The default output.xml log file contains basically all needed data. Each executed keyword has it’s own tag. Those tags have nested status elements noting the start and end time of the keyword execution. So all what’s missing are some tools for processing and analyzing those data…
Robot Framework’s time2csv.py
One tool is already part of the Robot Framework but it’s only included in the source code distribution. The python script “times2csv.py” calculates the execution time of each keyword and shows the results within the keyword call hierarchie. The data is written into a CSV file that can later be viewed and analyzed within a spread sheet, e.g. Excel.
This type of analysis works very well if you already know about the bottlenecks in your test suite and want to dig a little deeper to find some reasons. But if you have no clue yet what to look at you will be lost in data. (In one typical project the analysis had ~2.3 million rows with the largest file at around 900,000 rows…)
Profiling Robot Framework with robot_profiler.py
So what do you do if you have no clue where or what to look at? Or if you assume that your tests have a “time leak” – keywords that are just a little bit slow and that are called many many times… For this situation you need a different analysis style: the execution time summed up per keyword and the average execution time per keyword.

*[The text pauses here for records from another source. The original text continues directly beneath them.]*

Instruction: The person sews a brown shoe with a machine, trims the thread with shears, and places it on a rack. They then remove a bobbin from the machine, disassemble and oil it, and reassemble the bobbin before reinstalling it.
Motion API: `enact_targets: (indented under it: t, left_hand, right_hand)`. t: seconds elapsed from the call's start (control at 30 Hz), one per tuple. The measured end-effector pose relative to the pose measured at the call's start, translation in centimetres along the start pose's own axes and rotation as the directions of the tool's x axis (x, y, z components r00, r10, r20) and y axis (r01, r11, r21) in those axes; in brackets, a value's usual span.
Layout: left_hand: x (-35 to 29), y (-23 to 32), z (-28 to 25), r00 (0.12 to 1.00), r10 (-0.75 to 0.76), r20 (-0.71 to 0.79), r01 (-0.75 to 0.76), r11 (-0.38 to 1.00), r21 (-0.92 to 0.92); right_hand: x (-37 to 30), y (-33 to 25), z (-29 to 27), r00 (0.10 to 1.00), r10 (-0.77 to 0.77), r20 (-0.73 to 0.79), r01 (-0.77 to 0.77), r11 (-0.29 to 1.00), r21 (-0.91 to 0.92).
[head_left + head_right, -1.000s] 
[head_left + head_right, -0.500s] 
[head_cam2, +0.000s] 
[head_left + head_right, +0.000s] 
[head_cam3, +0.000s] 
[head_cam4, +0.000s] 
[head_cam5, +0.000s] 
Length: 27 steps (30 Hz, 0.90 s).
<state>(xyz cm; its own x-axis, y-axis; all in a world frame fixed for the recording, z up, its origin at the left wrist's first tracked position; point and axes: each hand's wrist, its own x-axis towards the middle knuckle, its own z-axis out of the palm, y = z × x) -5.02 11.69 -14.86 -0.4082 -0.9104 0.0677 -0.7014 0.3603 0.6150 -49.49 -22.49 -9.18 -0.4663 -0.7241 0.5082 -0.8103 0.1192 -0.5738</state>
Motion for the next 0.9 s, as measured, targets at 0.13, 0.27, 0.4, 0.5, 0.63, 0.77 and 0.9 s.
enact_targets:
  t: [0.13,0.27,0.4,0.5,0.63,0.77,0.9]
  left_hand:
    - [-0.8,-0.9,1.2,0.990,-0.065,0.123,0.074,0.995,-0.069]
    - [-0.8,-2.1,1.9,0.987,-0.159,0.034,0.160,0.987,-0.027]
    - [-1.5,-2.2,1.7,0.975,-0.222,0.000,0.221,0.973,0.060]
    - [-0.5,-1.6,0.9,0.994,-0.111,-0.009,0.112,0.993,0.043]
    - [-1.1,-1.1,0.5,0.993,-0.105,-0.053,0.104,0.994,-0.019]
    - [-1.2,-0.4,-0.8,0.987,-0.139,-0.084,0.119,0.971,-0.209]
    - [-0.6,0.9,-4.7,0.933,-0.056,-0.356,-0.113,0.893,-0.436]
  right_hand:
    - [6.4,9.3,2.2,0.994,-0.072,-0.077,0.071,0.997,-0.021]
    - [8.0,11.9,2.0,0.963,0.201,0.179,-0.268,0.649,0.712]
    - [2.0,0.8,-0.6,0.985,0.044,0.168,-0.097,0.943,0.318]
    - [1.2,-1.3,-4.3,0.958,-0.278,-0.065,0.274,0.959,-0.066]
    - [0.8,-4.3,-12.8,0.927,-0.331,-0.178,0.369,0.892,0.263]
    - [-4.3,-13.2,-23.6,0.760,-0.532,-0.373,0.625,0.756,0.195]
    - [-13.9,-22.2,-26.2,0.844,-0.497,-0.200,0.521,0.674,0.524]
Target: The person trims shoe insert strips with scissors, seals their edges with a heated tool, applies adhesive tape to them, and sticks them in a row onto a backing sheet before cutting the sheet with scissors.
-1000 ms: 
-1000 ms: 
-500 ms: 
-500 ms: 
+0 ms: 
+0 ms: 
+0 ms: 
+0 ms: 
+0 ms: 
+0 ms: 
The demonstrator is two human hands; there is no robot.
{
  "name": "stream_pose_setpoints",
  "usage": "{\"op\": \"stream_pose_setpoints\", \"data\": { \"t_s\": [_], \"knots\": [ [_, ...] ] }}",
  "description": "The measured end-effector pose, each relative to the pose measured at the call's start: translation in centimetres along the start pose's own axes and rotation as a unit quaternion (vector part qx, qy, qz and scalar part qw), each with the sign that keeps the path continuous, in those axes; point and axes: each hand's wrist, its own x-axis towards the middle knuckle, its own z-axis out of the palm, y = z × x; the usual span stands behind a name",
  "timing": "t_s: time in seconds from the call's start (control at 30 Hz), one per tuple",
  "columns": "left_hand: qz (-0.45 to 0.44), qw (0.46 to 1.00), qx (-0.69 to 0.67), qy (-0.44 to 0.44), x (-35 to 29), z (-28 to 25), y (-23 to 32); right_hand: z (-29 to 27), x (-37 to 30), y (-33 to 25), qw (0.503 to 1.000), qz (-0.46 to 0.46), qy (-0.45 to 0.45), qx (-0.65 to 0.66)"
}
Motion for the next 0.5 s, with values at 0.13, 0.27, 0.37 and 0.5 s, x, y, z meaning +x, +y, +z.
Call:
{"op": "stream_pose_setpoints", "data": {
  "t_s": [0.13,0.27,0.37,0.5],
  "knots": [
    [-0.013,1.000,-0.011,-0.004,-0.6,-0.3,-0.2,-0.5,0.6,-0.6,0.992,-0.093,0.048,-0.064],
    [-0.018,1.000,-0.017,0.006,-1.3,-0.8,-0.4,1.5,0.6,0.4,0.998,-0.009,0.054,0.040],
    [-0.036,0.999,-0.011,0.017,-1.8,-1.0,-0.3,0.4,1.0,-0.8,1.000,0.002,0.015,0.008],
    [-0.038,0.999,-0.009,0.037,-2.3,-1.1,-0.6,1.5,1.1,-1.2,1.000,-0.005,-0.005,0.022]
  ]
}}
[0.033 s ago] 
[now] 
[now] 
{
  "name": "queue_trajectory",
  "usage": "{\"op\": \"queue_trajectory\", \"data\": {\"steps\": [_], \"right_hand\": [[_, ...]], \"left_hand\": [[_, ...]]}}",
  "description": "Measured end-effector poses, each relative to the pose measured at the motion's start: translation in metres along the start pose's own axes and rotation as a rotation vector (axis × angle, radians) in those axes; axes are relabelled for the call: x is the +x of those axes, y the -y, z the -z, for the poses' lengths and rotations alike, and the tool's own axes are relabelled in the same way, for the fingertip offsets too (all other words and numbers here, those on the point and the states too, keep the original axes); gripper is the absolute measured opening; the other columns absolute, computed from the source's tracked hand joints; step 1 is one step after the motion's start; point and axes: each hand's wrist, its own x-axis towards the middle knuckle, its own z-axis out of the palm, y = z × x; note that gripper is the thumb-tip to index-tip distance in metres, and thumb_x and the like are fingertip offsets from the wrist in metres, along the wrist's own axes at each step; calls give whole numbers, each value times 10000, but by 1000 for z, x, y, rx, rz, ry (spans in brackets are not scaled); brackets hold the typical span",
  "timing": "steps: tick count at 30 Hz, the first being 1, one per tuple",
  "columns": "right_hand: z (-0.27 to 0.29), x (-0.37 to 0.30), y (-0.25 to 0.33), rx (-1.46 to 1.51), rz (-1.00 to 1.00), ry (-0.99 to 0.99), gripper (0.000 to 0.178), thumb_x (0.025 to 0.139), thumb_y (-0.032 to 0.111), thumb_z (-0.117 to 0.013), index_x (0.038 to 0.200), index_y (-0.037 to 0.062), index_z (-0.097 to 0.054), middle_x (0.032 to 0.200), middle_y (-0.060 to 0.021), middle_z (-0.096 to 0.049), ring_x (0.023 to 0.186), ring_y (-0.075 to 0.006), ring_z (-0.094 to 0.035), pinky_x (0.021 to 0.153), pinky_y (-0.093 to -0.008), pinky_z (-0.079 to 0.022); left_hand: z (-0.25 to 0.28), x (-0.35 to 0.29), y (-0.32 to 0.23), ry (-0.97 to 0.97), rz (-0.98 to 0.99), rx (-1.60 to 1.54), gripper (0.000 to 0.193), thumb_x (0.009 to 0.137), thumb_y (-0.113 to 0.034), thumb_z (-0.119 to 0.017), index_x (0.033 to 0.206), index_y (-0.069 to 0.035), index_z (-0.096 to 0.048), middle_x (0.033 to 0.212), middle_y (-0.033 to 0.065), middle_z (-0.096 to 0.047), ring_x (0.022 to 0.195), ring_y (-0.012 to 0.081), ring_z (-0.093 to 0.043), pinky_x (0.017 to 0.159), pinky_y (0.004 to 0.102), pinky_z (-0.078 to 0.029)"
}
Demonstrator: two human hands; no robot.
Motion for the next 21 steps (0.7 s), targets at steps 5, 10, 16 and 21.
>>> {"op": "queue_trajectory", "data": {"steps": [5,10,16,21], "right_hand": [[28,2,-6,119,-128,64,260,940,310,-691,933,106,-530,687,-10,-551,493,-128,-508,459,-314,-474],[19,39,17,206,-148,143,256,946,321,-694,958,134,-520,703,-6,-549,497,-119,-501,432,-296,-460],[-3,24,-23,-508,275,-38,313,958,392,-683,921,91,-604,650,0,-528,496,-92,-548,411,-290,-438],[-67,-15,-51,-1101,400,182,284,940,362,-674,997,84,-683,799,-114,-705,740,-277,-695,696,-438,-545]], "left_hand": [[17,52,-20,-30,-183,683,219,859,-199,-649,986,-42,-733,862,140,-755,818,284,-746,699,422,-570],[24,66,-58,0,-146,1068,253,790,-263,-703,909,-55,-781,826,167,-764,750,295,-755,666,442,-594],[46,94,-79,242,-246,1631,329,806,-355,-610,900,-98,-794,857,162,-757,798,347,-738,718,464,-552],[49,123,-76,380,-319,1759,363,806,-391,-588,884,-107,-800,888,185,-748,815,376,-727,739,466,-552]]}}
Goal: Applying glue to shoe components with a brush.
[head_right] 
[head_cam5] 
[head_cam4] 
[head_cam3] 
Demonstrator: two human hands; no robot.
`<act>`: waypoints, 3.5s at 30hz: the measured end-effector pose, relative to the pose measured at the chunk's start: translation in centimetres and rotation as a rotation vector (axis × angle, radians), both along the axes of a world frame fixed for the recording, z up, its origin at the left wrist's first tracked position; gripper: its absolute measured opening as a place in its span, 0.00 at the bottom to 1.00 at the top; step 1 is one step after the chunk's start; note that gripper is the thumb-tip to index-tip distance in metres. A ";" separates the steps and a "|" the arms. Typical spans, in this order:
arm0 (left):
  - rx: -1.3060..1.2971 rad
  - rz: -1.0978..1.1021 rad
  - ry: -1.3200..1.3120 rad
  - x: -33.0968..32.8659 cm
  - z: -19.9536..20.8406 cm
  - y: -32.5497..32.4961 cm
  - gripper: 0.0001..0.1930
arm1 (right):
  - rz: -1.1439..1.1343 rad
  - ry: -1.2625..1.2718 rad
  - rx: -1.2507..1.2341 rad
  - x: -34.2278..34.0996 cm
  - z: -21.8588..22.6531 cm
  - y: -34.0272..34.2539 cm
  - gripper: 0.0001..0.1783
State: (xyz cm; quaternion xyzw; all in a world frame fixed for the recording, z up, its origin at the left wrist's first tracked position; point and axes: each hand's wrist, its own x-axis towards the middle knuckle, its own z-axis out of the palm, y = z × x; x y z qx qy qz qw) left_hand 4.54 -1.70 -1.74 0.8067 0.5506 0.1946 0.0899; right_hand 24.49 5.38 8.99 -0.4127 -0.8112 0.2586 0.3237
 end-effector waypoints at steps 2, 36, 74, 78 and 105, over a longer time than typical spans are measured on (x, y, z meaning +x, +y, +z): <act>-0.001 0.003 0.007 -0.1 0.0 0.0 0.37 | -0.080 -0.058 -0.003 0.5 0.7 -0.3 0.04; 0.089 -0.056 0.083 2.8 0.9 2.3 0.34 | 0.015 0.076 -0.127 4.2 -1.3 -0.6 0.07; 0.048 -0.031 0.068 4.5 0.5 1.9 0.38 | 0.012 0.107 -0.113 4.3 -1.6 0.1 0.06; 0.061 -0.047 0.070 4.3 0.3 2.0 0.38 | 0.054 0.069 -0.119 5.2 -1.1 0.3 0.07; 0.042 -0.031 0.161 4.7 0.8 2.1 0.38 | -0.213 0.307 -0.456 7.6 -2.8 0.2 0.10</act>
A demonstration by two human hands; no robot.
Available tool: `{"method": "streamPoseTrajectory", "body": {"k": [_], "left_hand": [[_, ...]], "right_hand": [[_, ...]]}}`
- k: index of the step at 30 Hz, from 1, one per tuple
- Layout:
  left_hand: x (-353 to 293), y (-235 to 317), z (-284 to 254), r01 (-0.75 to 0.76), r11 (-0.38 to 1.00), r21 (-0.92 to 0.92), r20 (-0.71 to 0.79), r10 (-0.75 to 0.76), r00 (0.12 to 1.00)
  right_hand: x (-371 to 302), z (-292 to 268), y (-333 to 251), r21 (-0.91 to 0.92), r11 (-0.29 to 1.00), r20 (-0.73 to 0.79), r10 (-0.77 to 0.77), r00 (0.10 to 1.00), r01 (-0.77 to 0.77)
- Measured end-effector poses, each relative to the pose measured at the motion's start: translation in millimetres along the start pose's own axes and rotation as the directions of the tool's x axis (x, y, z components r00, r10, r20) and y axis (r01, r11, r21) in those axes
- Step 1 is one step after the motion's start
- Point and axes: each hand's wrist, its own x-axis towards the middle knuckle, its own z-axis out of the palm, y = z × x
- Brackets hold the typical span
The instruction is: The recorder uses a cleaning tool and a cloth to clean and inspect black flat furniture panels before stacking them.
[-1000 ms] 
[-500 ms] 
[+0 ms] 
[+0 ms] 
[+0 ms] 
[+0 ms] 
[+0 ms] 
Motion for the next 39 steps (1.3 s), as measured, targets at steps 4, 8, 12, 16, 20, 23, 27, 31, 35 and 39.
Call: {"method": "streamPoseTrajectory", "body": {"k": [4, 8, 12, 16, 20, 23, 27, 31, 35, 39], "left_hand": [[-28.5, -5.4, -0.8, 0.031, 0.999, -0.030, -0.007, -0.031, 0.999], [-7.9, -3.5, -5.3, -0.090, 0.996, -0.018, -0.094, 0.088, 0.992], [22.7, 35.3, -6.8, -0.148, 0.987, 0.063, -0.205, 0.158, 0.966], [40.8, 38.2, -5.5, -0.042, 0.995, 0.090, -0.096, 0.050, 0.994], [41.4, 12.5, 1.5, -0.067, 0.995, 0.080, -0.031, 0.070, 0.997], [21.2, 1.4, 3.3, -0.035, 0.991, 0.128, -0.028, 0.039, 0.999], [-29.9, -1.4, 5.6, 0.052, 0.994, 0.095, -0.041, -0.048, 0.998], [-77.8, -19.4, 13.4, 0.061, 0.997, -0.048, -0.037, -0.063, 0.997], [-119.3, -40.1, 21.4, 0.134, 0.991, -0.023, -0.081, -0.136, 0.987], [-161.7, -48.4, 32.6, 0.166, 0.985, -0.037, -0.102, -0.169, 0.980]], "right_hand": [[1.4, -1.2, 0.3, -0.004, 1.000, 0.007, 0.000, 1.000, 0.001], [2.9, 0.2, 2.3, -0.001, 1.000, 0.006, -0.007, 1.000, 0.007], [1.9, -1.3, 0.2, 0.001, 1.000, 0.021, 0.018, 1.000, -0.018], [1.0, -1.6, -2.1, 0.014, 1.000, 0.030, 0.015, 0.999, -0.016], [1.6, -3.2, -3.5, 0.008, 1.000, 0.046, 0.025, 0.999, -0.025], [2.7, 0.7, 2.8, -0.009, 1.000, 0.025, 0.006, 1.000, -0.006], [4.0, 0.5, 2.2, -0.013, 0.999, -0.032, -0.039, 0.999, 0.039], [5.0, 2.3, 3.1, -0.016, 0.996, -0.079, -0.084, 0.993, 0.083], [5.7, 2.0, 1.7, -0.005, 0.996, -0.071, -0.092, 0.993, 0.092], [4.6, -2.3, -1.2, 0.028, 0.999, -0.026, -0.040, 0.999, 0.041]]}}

For this purpose I created a little Python script. It is available on GitHub.
The script recognizes the following command line parameters:
usage: robot_profiler.py [-h] [-e ENCODING] [-s SEPARATOR] [-l LOCALE] input_file_name [output_file_name] positional arguments: input_file_name The output.xml file to read from. output_file_name The file to write the profiler data to. optional arguments: -h, --help show this help message and exit -e ENCODING, --encoding ENCODING Encoding for output file. -s SEPARATOR, --separator SEPARATOR Separator used in output file. -l LOCALE, --locale LOCALE Locale used for number formatting.
If no output file name is given the name (and path) of the input file name is taken with .csv as the new extension.
-l are optional. They can be used to set the file encoding, the field separator and the localization of the number format. The default values for these parameters are chosen as sensible as possible and create a csv file ready to be used with Excel (a rather typical use case I suppose…): it uses cp1252 as encoding (Windows standard), semicolon as field separator (Excel does not recognize comma as separator of a csv file – for whatever reason…). If you need a TSV file (tab separated values) you can use
-s \t. The localization option uses no explicit default value – it uses the plattform’s default locale. Please note that valid values for
-l might be plattform depending. E.g. the code for “German” is
de_DE on Linux but
German on Windows…
When using this scipt in real life projects I suggest using Python instead of Jython. Jython seems to be quite wasteful in terms of memory consumption. Even if it doesn’t crash with some error message it’ll take you hours to get results. If you don’t want to install Python just for this purpose I recommend using PortablePython.
The script creates an output file ready to be opened in MS Excel by double clicking. Beside the (fully qualified) keyword identifier it shows the number of occurrences (calls), the total keyword execution time, and the average keyword execution time.
When looking for bottlenecks I prefer loading the output into a spreadsheet, filtering for an average runtime of 1 sec or longer and sorting the result by the average runtime column. Usually this should lead to some good starting points for more in depth analysis.